**TASK DESCRIPTION**. Leaving out each picture, transcribe the lines of the listing below exactly from the first through the line that contains "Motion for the".

▶

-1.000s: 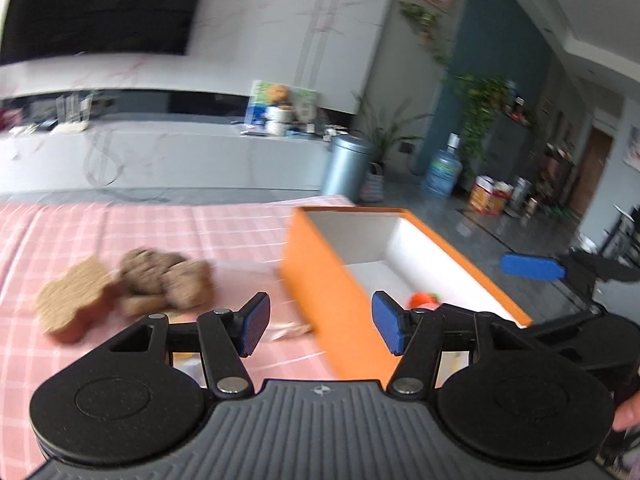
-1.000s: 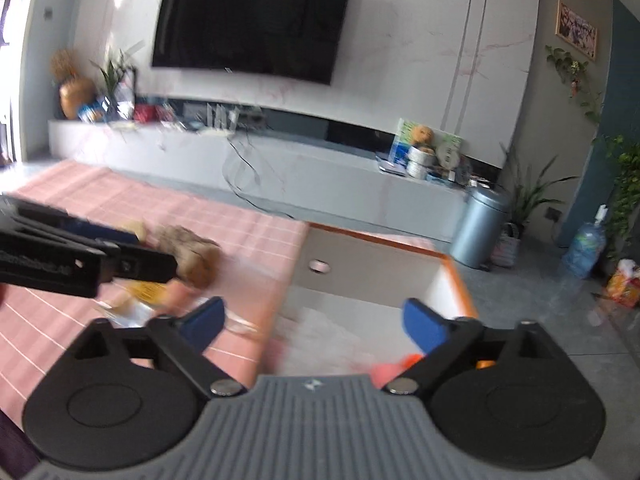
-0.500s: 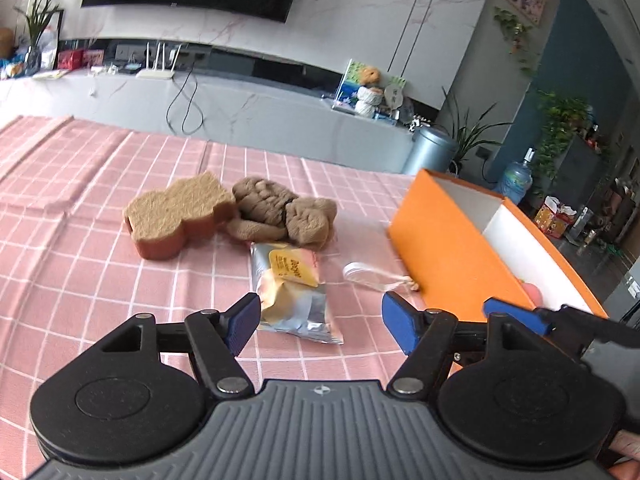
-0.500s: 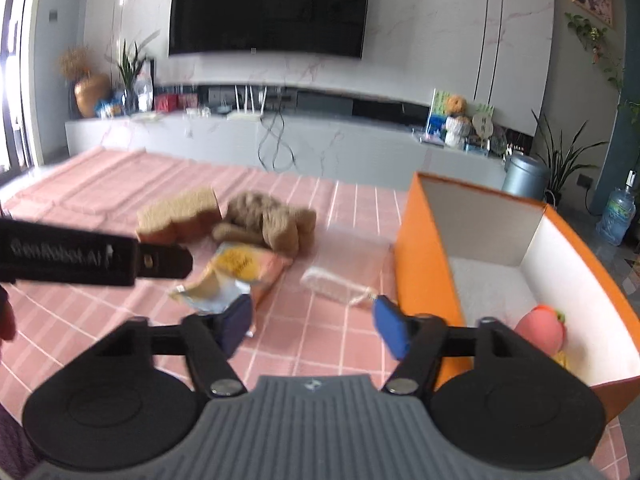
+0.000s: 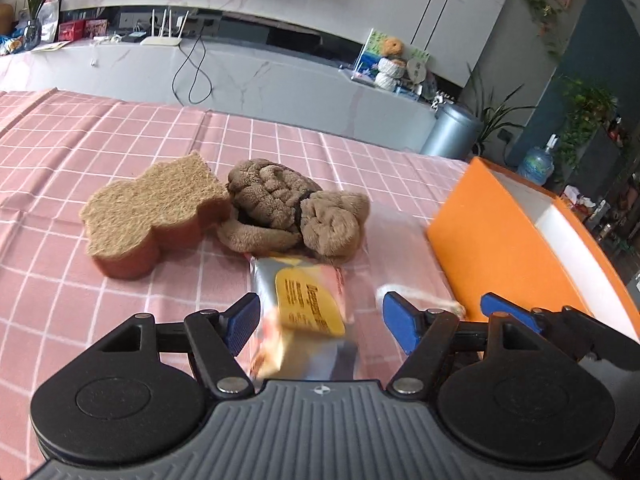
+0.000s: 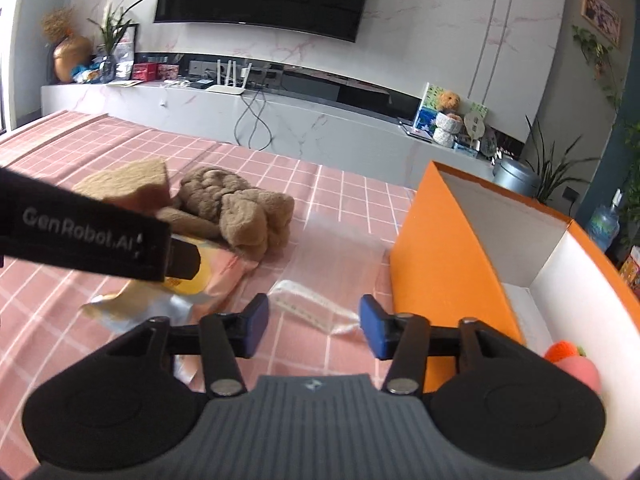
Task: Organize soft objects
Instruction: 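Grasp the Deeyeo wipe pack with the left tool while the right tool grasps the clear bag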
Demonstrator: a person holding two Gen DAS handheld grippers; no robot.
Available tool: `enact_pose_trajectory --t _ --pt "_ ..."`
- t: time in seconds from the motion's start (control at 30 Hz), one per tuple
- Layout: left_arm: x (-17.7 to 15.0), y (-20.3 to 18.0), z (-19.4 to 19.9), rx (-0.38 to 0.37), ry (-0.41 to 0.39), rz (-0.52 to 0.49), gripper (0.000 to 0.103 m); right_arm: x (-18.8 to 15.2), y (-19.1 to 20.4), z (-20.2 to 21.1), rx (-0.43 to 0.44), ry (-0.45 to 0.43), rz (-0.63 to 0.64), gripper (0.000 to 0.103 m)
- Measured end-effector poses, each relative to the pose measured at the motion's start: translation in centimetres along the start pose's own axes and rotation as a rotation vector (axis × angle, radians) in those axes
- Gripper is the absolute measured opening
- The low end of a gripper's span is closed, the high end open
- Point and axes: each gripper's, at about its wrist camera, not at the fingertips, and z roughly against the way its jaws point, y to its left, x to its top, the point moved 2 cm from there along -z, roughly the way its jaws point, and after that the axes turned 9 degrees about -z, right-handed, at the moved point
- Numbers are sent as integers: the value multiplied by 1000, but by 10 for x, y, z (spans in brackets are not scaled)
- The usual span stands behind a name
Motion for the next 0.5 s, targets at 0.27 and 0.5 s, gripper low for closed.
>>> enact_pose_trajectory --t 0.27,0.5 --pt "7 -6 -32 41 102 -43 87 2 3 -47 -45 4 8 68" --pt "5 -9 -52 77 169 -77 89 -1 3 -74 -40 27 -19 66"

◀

**SOLUTION**.
-1.000s: 
-1.000s: 
-0.500s: 
-0.500s: 
+0.000s: 
+0.000s: 
Task: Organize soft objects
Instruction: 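Grasp the Deeyeo wipe pack with the left tool while the right tool grasps the clear bag
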Demonstrator: a person holding two Gen DAS handheld grippers; no robot.
Available tool: `enact_pose_trajectory --t _ --pt "_ ..."`
- t: time in seconds from the motion's start (control at 30 Hz), one per tuple
- Layout: left_arm: x (-17.7 to 15.0), y (-20.3 to 18.0), z (-19.4 to 19.9), rx (-0.38 to 0.37), ry (-0.41 to 0.39), rz (-0.52 to 0.49), gripper (0.000 to 0.103 m); right_arm: x (-18.8 to 15.2), y (-19.1 to 20.4), z (-20.2 to 21.1), rx (-0.43 to 0.44), ry (-0.45 to 0.43), rz (-0.63 to 0.64), gripper (0.000 to 0.103 m)
- Measured end-effector poses, each relative to the pose measured at the motion's start: translation in centimetres along the start pose's own axes and rotation as a rotation vector (axis × angle, radians) in those axes
- Gripper is the absolute measured opening
- The low end of a gripper's span is closed, the high end open
- Point and axes: each gripper's, at about its wrist camera, not at the fingertips, and z roughly against the way its jaws point, y to its left, x to its top, the point moved 2 cm from there along -z, roughly the way its jaws point, and after that the axes turned 9 degrees about -z, right-handed, at the moved point
- Numbers are sent as integers: the value multiplied by 1000, but by 10 for x, y, z (spans in brackets are not scaled)
- The usual span stands behind a name
Motion for the next 0.5 s, targets at 0.27 and 0.5 s, gripper low for closed.

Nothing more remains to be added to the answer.